Query ARXIV to return relevant articles

<Info>Platform docs: [Arxiv Loader](https://docs.vectorshift.ai/platform/pipelines/data-loaders/arxiv)</Info>

<CodeGroup>
  ```python Sync theme={"languages":{}}
  AgentTools.arxiv(tool_name="...", chunk_text=True, query="...")
  ```
</CodeGroup>

**Parameters**

<ParamField path="chunk_text" type="bool" required>
  Whether to chunk the text
</ParamField>

<ParamField path="query" type="str" required>
  The ARXIV query
</ParamField>

<ParamField path="chunk_overlap" type="int">
  The overlap of the chunks
</ParamField>

<ParamField path="chunk_size" type="int">
  The size of the chunks to create
</ParamField>

## `crunchbase`

Call the Crunchbase API to look up companies, people, funding rounds, and acquisitions.

<Info>Platform docs: [Crunchbase](https://data.crunchbase.com/docs/using-the-api)</Info>

<CodeGroup>
  ```python Sync theme={"languages":{}}
  AgentTools.crunchbase(tool_name="...")
  ```
</CodeGroup>

**Parameters**

<ParamField path="body" type="Any">
  JSON body for searches/\* endpoints. IMPORTANT: categories and location\_identifiers require UUIDs from autocomplete, not text! Example: \{"field\_ids":\["identifier","funding\_total"],"query":\[\{"type":"predicate","field\_id":"categories","operator\_id":"includes","values":\["uuid-from-autocomplete"]}],"limit":25}
</ParamField>

<ParamField path="endpoint" type="Any">
  API path: 'autocompletes' | 'entities/organizations/\{id}' | 'entities/people/\{id}' | 'searches/organizations' | 'searches/funding\_rounds' | 'searches/people'
</ParamField>

<ParamField path="query_params" type="Any">
  Query string for GET requests. Autocomplete: 'query=\{name}\&collection\_ids=organization.companies'. Entity lookup: 'field\_ids=short\_description,funding\_total\&card\_ids=founders'
</ParamField>

## `exa_ai`

Query the Exa search API

<Info>Platform docs: [Exa AI Search](https://docs.vectorshift.ai/platform/pipelines/data-loaders/web-search-exa)</Info>

<CodeGroup>
  ```python Sync theme={"languages":{}}
  AgentTools.exa_ai(tool_name="...")
  ```
</CodeGroup>

**Parameters**

<ParamField path="end_crawl_date" type="Any">
  Only return results crawled before this date (ISO 8601)
</ParamField>

<ParamField path="end_published_date" type="Any">
  Only return results published before this date (ISO 8601, e.g. 2024-12-31T00:00:00.000Z)
</ParamField>

<ParamField path="livecrawl" type="Any">
  Enable live crawling to fetch fresh content. When on, always fetches live content. When off, uses cached content.
</ParamField>

<ParamField path="loader_type" type="str" default="'EXA_AI_SEARCH'">
  Select the search category to match the user's query intent.

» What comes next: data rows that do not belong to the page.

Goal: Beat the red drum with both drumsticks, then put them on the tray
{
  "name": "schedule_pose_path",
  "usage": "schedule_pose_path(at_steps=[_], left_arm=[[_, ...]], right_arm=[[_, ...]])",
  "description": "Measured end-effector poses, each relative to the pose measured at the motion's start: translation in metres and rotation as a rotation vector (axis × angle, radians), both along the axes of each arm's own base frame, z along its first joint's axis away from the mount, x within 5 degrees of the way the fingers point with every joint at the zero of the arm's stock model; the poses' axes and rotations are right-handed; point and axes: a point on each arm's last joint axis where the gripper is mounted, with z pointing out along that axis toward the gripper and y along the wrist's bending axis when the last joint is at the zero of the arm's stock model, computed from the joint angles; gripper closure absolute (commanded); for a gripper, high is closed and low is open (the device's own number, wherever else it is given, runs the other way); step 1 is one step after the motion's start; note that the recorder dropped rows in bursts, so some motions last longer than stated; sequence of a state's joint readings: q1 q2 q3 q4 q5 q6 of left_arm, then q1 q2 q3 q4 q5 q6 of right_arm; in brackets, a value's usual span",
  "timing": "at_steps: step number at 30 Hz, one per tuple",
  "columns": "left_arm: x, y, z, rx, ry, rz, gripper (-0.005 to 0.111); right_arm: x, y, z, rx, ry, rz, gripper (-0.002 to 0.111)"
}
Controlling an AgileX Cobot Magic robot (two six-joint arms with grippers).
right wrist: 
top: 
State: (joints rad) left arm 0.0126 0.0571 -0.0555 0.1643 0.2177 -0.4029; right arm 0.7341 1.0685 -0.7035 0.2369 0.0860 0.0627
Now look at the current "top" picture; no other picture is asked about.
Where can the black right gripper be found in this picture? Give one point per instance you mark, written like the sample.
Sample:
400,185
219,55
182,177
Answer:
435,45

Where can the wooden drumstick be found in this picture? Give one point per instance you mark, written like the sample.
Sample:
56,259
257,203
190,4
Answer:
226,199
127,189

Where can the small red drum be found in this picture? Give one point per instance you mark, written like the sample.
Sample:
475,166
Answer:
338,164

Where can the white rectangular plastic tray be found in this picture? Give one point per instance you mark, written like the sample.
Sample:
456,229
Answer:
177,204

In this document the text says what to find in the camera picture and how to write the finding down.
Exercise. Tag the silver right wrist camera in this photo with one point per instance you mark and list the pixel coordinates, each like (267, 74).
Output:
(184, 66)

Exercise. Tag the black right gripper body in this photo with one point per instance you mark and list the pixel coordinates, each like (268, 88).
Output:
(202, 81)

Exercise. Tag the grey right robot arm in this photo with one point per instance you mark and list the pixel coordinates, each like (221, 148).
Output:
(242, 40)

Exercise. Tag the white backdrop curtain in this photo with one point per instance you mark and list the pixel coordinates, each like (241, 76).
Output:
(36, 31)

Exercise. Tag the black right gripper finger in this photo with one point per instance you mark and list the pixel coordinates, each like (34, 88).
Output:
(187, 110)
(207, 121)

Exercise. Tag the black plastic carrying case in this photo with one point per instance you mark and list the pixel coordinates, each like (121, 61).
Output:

Default to EXA\_AI\_SEARCH: General web search. Use general search for weather
</ParamField>

<ParamField path="max_characters" type="int" default="2000">
  Maximum characters per result for text or highlights content
</ParamField>

<ParamField path="num_results" type="int" default="10">
  Number of results to return (1-100) default 10
</ParamField>

<ParamField path="query" type="str" default="''">
  The search query
</ParamField>

<ParamField path="search_type" type="Any">
  Search method: auto (default) intelligently combines methods, neural uses embeddings, fast is streamlined, instant is lowest latency, deep/deep-reasoning/deep-max offer increasing search depth, Generally default to auto
</ParamField>

<ParamField path="start_crawl_date" type="Any">
  Only return results crawled after this date (ISO 8601)
</ParamField>

<ParamField path="start_published_date" type="Any">
  Only return results published after this date (ISO 8601, e.g. 2024-01-01T00:00:00.000Z)
</ParamField>

<ParamField path="use_highlights" type="bool" default="False">
  Return LLM-selected highlights instead of full text. Uses \~10x fewer tokens with better relevance.
</ParamField>

## `google_search`

Query the Google Search search API

<Info>Platform docs: [Google Search](https://docs.vectorshift.ai/platform/pipelines/data-loaders/web-search-google)</Info>

<CodeGroup>
  ```python Sync theme={"languages":{}}
  AgentTools.google_search(tool_name="...")
  ```
</CodeGroup>

**Parameters**

<ParamField path="location" type="str" default="'us'">
  The location of the search
</ParamField>

<ParamField path="num_results" type="int" default="10">
  The number of results to return
</ParamField>

<ParamField path="query" type="str" default="''">
  The Google search query
</ParamField>

<ParamField path="search_type" type="str" default="'web'">
  Select the search type: Web, Image, Hotels, Events, or News
</ParamField>

## `parallel_ai_search`

Search the web with Parallel's Search API

<Info>Platform docs: [Parallel Search](https://docs.parallel.ai/reference/search)</Info>

<CodeGroup>
  ```python Sync theme={"languages":{}}
  AgentTools.parallel_ai_search(tool_name="...")
  ```
</CodeGroup>

**Parameters**

<ParamField path="blocked_domains" type="list[str]" default="[]">
  Exclude these domains from the response.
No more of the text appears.